→ Directions for this task: Beginning with the line below that contains "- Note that" and ending with the line that contains "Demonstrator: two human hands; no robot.", copy every line exactly. Copy nothing else.
** Dataset extract follows **
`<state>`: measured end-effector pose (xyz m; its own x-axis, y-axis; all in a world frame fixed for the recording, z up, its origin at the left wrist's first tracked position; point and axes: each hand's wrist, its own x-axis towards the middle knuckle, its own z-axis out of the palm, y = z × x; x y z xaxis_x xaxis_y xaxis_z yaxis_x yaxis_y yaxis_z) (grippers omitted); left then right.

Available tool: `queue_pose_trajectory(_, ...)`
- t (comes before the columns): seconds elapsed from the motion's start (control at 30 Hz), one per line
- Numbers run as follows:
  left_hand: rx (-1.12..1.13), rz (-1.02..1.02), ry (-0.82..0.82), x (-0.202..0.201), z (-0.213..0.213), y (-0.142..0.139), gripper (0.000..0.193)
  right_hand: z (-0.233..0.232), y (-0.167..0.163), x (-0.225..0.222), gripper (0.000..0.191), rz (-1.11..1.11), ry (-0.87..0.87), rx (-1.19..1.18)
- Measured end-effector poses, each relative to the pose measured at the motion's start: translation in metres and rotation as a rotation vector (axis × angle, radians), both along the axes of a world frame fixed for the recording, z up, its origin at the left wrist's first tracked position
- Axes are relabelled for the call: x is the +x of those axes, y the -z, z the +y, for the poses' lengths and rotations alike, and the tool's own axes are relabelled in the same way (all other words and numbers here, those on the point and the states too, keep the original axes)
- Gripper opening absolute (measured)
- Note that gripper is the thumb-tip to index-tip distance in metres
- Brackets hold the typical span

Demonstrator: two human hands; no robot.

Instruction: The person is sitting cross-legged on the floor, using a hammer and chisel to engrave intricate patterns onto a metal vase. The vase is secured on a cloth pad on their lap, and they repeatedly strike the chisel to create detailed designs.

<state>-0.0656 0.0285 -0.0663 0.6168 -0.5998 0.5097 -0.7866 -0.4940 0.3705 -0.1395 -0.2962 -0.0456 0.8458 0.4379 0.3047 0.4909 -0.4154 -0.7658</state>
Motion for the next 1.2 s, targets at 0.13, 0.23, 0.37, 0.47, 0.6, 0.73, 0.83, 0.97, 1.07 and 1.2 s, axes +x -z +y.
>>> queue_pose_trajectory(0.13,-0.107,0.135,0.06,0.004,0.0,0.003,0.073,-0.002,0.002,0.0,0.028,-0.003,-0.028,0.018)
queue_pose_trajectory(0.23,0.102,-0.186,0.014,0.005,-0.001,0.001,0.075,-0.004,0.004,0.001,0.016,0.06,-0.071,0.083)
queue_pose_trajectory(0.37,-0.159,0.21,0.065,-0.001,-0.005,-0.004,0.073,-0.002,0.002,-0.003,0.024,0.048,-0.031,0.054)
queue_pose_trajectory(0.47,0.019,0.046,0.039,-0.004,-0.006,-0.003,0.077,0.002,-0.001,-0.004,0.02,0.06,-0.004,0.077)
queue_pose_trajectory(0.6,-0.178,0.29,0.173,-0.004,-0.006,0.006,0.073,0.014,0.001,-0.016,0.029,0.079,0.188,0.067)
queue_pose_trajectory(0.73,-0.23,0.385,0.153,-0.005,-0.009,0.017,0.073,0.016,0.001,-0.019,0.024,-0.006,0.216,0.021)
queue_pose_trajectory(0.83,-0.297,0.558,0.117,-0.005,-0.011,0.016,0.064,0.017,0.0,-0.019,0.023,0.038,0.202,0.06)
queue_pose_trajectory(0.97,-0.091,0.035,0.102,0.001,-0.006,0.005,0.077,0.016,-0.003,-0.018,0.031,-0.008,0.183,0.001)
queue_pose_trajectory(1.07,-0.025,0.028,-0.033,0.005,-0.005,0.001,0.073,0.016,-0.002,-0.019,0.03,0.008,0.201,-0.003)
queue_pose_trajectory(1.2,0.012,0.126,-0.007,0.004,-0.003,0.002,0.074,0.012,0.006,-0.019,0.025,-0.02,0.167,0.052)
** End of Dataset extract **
→ Result for this task:
- Note that gripper is the thumb-tip to index-tip distance in metres
- Brackets hold the typical span

Demonstrator: two human hands; no robot.

With this, the output is complete.